Dr. Rahman feels that the team’s diverse expertise was a large factor in the project’s success. One of the grad students had deep knowledge of molecular-level data quality, biomarkers, and the relevance of different data types; another offered a lot of hardware expertise; and the IT person had much experience interacting with vendors effectively. MATLAB provided help in determining which toolboxes were relevant to the task.
“When we went to MATLAB, they were just getting started with HPC,” Dr. Rahman says. “I hope they will start to pay more attention, as it would be nice if they were all ready so we didn’t have to spend months on this.”
There were also hardware communications glitches.
“At first we had some problems controlling the servers as they talked to each other and the head node,” Dr. Rahman says. “Sometimes they wouldn’t respond. In other cases we wouldn’t see any data coming through.” Solving the problem took a lot of reconfiguring and reconnecting. “Perhaps we were giving the wrong commands at first. We’re not sure,” he adds. There were also problems with incorrect server and software license manager configurations.
Dr. Rahman says that managing the cluster has been relatively trouble-free with Windows Compute Cluster Server 2003 and adds that if he could do this all over again, he’d send his students to Microsoft for a longer time to learn more of what Microsoft itself has discovered about building clusters with HP servers. The use of HPC has enabled ARI researchers to dive much more deeply into molecular data, not only analyzing differences in relationships among disparate classes of subjects, but also revealing more subtle but important variations within each class.
Uptime counts for Merlin
Whereas most HPC implementations are the province of scientists and engineers hidden away in R&D departments, Merlin Securities’ HPC solution interfaces directly with its hedge fund customers. That’s why 24/7 uptime and security was a key HPC design requirement for Merlin, right alongside performance.
“We had to be extremely risk-averse in designing our cluster and choosing its components,” says Mike Mettke, senior database administrator at Merlin.
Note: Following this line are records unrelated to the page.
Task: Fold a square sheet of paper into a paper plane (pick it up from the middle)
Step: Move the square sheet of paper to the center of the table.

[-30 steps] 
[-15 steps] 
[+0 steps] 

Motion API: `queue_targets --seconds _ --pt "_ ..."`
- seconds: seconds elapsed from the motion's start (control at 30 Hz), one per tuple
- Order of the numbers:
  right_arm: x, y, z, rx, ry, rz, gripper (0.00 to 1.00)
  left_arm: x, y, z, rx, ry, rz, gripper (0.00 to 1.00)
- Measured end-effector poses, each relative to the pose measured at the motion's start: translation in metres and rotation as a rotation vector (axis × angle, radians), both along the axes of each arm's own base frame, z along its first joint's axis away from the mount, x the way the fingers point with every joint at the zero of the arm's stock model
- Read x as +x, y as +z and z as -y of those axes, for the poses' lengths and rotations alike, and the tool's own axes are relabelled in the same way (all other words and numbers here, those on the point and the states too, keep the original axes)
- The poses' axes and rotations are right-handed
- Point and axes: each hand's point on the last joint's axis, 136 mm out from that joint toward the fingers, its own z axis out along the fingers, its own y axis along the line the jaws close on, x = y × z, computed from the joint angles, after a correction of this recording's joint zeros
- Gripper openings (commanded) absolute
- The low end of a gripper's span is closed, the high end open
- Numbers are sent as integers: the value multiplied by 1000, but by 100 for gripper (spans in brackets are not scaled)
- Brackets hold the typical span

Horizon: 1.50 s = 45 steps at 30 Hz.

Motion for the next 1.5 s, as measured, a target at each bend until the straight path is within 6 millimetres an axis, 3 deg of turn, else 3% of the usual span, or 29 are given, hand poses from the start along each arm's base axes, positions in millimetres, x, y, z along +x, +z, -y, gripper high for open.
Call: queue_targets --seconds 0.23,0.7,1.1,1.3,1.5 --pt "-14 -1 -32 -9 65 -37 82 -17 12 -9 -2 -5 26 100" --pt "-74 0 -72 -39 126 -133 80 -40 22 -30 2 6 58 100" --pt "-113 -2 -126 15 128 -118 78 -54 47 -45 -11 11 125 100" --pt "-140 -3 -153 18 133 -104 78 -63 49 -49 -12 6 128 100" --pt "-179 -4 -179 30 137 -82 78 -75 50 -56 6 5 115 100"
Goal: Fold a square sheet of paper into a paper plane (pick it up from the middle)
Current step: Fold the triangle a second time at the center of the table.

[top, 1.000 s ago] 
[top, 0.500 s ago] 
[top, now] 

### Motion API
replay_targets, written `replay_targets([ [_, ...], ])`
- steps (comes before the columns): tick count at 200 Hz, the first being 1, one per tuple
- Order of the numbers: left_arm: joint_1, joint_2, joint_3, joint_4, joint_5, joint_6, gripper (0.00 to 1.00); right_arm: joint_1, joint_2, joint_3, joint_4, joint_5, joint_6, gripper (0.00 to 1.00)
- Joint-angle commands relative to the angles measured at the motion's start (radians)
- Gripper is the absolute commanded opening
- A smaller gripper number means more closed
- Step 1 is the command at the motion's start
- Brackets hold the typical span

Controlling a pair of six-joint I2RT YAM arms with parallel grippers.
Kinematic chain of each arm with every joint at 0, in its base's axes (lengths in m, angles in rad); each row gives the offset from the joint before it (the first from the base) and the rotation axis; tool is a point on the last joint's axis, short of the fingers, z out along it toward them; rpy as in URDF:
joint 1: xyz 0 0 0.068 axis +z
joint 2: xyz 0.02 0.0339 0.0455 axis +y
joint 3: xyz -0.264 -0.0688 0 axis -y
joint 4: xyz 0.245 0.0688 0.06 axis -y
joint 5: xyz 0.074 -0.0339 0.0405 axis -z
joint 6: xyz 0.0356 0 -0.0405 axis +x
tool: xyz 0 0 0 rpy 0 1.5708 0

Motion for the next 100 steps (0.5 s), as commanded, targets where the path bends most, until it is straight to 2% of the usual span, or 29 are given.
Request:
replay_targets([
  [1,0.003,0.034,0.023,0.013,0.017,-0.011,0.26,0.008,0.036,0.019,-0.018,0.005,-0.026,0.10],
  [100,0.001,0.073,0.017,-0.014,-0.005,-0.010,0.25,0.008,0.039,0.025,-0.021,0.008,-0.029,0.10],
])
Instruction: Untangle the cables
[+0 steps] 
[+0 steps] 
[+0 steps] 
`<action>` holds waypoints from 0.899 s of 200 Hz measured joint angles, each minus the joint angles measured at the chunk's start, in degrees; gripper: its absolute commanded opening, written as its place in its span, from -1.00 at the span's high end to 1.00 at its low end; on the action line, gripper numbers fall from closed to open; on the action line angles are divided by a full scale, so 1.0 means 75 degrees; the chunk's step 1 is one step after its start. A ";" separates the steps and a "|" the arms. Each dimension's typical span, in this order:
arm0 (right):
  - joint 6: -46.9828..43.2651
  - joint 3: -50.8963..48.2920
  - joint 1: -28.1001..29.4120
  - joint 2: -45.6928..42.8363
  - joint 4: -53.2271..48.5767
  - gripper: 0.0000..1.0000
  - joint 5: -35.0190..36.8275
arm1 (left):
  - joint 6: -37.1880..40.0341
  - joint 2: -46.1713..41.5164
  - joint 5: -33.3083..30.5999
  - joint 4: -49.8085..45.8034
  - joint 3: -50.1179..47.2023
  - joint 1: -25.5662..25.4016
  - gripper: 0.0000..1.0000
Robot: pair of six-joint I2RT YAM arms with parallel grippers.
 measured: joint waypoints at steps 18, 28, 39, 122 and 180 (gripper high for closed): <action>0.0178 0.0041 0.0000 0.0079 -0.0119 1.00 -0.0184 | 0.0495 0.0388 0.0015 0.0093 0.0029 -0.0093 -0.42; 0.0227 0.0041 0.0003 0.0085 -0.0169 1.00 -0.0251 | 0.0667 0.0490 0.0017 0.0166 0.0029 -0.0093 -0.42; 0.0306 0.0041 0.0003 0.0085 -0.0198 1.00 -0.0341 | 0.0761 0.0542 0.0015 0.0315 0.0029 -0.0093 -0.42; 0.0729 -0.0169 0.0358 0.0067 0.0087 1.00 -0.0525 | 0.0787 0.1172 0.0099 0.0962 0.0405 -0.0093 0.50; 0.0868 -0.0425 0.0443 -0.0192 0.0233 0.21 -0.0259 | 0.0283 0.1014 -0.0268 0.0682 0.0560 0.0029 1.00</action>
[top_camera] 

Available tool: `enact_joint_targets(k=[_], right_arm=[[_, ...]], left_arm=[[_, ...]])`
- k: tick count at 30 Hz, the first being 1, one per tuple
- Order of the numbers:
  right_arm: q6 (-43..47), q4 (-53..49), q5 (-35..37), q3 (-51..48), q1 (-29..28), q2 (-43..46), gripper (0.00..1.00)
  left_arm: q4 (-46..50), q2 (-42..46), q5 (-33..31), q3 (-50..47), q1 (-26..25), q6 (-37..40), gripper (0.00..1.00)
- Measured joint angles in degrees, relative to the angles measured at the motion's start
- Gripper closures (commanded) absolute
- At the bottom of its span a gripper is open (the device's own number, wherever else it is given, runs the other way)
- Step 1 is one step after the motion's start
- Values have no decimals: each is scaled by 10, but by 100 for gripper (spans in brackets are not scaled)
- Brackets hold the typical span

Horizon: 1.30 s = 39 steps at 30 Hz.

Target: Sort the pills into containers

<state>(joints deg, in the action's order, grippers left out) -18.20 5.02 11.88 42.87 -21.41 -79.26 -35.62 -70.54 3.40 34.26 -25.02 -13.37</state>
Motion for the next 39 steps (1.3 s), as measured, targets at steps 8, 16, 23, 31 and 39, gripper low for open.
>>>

A small prime brokerage firm serving the hedge fund industry, Merlin must contend with several larger competitors that benefit significantly from the economies of scale. Morgan Stanley, Merrill Lynch, and Bear Stearns, for example, run large mainframes that analyze millions of trades at the end of the day and return reports via batch processing the next morning. Merlin stakes its competitive edge on using its HPC cluster to deliver trading information in real time and allowing customers to slice and dice data multiple ways to uncover valuable insights, such as daily analyst trading performance as compared with other analysts, other market securities, and numerous market benchmarks. “We focus on helping clients explain not only what happened but why it happened,” says CTO Amr Mohamed.